__Data provided__
_ _ _ _
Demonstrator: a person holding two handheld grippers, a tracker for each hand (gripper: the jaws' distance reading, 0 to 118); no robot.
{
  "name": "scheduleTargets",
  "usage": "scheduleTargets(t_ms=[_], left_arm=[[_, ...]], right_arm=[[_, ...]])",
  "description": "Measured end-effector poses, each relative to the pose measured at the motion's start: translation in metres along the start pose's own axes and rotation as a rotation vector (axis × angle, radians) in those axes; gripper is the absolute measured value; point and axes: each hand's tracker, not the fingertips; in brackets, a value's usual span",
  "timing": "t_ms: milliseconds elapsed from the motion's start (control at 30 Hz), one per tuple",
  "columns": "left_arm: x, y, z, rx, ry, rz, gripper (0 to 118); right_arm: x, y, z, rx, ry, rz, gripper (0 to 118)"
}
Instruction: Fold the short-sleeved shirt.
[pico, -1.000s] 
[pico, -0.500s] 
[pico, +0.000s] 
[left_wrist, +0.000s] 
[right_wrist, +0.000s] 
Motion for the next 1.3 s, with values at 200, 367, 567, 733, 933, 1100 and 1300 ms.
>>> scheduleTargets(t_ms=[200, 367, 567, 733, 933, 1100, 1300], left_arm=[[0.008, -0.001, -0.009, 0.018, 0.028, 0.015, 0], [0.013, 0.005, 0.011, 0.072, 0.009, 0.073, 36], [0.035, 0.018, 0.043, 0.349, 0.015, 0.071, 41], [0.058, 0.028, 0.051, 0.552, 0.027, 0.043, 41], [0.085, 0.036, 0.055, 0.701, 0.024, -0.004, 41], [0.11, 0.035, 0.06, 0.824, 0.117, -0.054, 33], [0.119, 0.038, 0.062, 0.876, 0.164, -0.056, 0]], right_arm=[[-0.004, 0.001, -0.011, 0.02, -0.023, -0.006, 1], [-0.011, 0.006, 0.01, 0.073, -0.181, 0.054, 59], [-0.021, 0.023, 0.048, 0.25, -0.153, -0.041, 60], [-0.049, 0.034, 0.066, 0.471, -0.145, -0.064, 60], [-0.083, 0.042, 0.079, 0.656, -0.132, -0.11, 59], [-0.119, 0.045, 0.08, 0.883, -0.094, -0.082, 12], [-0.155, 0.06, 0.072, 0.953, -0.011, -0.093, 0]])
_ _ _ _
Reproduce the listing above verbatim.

Demonstrator: a person holding two handheld grippers, a tracker for each hand (gripper: the jaws' distance reading, 0 to 118); no robot.
{
  "name": "scheduleTargets",
  "usage": "scheduleTargets(t_ms=[_], left_arm=[[_, ...]], right_arm=[[_, ...]])",
  "description": "Measured end-effector poses, each relative to the pose measured at the motion's start: translation in metres along the start pose's own axes and rotation as a rotation vector (axis × angle, radians) in those axes; gripper is the absolute measured value; point and axes: each hand's tracker, not the fingertips; in brackets, a value's usual span",
  "timing": "t_ms: milliseconds elapsed from the motion's start (control at 30 Hz), one per tuple",
  "columns": "left_arm: x, y, z, rx, ry, rz, gripper (0 to 118); right_arm: x, y, z, rx, ry, rz, gripper (0 to 118)"
}
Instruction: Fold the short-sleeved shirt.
[pico, -1.000s] 
[pico, -0.500s] 
[pico, +0.000s] 
[left_wrist, +0.000s] 
[right_wrist, +0.000s] 
Motion for the next 1.3 s, with values at 200, 367, 567, 733, 933, 1100 and 1300 ms.
>>> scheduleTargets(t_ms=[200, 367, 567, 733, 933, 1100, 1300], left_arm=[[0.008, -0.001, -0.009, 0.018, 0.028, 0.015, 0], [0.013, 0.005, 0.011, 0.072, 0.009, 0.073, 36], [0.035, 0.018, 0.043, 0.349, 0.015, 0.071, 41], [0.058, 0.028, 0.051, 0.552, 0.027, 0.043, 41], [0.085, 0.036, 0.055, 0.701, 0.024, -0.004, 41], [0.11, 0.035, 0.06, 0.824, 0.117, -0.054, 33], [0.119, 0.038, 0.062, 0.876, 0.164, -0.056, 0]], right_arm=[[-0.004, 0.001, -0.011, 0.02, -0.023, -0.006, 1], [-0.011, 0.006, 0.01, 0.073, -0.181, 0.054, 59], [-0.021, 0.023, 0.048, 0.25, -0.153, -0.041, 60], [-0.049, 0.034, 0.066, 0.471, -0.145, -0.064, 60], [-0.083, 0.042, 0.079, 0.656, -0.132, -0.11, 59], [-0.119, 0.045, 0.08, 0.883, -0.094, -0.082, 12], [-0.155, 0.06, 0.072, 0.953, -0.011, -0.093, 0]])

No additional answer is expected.